* What is being asked:
This exercise calls for an exact copy of the listing, with no pictures kept.

* Information shown:
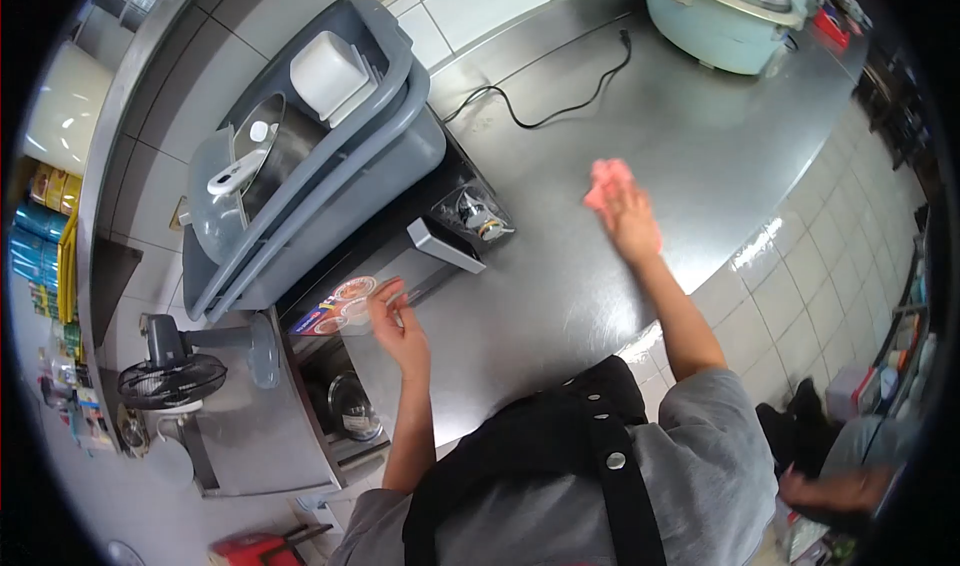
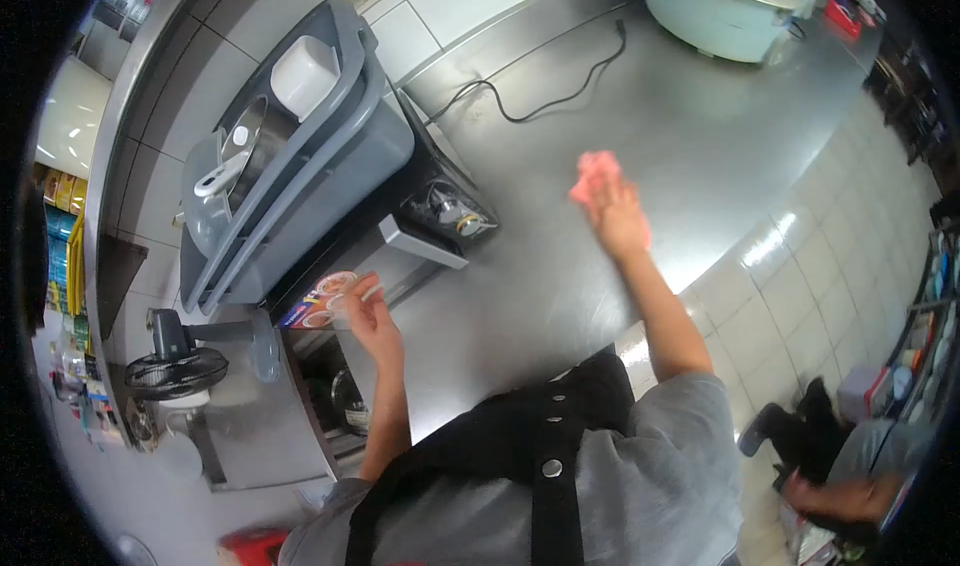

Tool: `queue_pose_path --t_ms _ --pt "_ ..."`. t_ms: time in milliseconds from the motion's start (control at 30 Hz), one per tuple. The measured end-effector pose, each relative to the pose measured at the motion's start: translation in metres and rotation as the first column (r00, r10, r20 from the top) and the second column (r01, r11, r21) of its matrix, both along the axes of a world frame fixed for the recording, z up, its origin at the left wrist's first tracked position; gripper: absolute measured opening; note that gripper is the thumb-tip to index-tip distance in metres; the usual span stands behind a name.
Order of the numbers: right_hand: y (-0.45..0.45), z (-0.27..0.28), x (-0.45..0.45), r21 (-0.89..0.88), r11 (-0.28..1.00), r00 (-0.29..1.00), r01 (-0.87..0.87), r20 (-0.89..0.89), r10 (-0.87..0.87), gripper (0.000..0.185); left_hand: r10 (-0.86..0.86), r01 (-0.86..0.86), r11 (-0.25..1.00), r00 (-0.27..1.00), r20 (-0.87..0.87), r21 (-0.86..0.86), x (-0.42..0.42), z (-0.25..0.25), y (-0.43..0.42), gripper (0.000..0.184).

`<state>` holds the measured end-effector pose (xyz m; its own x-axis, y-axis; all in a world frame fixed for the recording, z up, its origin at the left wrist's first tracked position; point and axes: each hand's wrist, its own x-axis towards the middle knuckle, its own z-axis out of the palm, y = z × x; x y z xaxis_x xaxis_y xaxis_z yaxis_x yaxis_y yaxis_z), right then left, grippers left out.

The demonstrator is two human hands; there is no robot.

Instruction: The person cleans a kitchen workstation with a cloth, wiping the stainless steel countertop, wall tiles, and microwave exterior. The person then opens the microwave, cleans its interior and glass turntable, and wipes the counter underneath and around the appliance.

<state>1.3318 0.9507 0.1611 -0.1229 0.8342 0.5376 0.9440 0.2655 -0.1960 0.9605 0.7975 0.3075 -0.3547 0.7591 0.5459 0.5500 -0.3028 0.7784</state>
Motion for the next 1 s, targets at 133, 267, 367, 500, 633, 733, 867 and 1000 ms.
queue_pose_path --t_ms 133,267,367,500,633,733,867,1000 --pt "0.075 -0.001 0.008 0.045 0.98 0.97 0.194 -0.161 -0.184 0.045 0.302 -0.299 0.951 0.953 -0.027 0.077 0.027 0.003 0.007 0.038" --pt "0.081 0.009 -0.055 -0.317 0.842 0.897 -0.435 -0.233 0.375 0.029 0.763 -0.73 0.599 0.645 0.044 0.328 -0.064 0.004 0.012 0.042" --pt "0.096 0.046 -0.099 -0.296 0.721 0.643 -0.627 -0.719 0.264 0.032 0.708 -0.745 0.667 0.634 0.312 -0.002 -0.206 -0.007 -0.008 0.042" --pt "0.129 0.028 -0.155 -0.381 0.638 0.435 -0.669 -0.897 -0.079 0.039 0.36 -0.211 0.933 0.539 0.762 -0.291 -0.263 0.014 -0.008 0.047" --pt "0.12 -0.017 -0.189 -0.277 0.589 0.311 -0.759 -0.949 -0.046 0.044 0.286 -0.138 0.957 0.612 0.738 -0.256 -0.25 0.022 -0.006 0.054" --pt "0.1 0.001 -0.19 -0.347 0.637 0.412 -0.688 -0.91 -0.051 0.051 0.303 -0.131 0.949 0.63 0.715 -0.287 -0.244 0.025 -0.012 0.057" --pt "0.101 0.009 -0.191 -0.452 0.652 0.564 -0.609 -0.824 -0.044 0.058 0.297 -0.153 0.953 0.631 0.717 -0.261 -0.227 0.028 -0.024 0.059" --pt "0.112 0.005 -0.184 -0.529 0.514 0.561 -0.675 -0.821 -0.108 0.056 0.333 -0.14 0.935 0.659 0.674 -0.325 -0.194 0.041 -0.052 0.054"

* Reply:
Tool: `queue_pose_path --t_ms _ --pt "_ ..."`. t_ms: time in milliseconds from the motion's start (control at 30 Hz), one per tuple. The measured end-effector pose, each relative to the pose measured at the motion's start: translation in metres and rotation as the first column (r00, r10, r20 from the top) and the second column (r01, r11, r21) of its matrix, both along the axes of a world frame fixed for the recording, z up, its origin at the left wrist's first tracked position; gripper: absolute measured opening; note that gripper is the thumb-tip to index-tip distance in metres; the usual span stands behind a name.
Order of the numbers: right_hand: y (-0.45..0.45), z (-0.27..0.28), x (-0.45..0.45), r21 (-0.89..0.88), r11 (-0.28..1.00), r00 (-0.29..1.00), r01 (-0.87..0.87), r20 (-0.89..0.89), r10 (-0.87..0.87), gripper (0.000..0.185); left_hand: r10 (-0.86..0.86), r01 (-0.86..0.86), r11 (-0.25..1.00), r00 (-0.27..1.00), r20 (-0.87..0.87), r21 (-0.86..0.86), x (-0.42..0.42), z (-0.25..0.25), y (-0.43..0.42), gripper (0.000..0.184).

`<state>` holds the measured end-effector pose (xyz m; its own x-axis, y-axis; all in a world frame fixed for the recording, z up, its origin at the left wrist's first tracked position; point and axes: each hand's wrist, its own x-axis towards the middle knuckle, its own z-axis out of the palm, y = z × x; x y z xaxis_x xaxis_y xaxis_z yaxis_x yaxis_y yaxis_z), right then left, grippers left out.

The demonstrator is two human hands; there is no robot.

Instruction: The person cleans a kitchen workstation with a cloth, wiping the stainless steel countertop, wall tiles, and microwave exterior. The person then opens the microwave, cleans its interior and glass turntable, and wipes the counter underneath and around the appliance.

<state>1.3318 0.9507 0.1611 -0.1229 0.8342 0.5376 0.9440 0.2655 -0.1960 0.9605 0.7975 0.3075 -0.3547 0.7591 0.5459 0.5500 -0.3028 0.7784</state>
Motion for the next 1 s, targets at 133, 267, 367, 500, 633, 733, 867 and 1000 ms.
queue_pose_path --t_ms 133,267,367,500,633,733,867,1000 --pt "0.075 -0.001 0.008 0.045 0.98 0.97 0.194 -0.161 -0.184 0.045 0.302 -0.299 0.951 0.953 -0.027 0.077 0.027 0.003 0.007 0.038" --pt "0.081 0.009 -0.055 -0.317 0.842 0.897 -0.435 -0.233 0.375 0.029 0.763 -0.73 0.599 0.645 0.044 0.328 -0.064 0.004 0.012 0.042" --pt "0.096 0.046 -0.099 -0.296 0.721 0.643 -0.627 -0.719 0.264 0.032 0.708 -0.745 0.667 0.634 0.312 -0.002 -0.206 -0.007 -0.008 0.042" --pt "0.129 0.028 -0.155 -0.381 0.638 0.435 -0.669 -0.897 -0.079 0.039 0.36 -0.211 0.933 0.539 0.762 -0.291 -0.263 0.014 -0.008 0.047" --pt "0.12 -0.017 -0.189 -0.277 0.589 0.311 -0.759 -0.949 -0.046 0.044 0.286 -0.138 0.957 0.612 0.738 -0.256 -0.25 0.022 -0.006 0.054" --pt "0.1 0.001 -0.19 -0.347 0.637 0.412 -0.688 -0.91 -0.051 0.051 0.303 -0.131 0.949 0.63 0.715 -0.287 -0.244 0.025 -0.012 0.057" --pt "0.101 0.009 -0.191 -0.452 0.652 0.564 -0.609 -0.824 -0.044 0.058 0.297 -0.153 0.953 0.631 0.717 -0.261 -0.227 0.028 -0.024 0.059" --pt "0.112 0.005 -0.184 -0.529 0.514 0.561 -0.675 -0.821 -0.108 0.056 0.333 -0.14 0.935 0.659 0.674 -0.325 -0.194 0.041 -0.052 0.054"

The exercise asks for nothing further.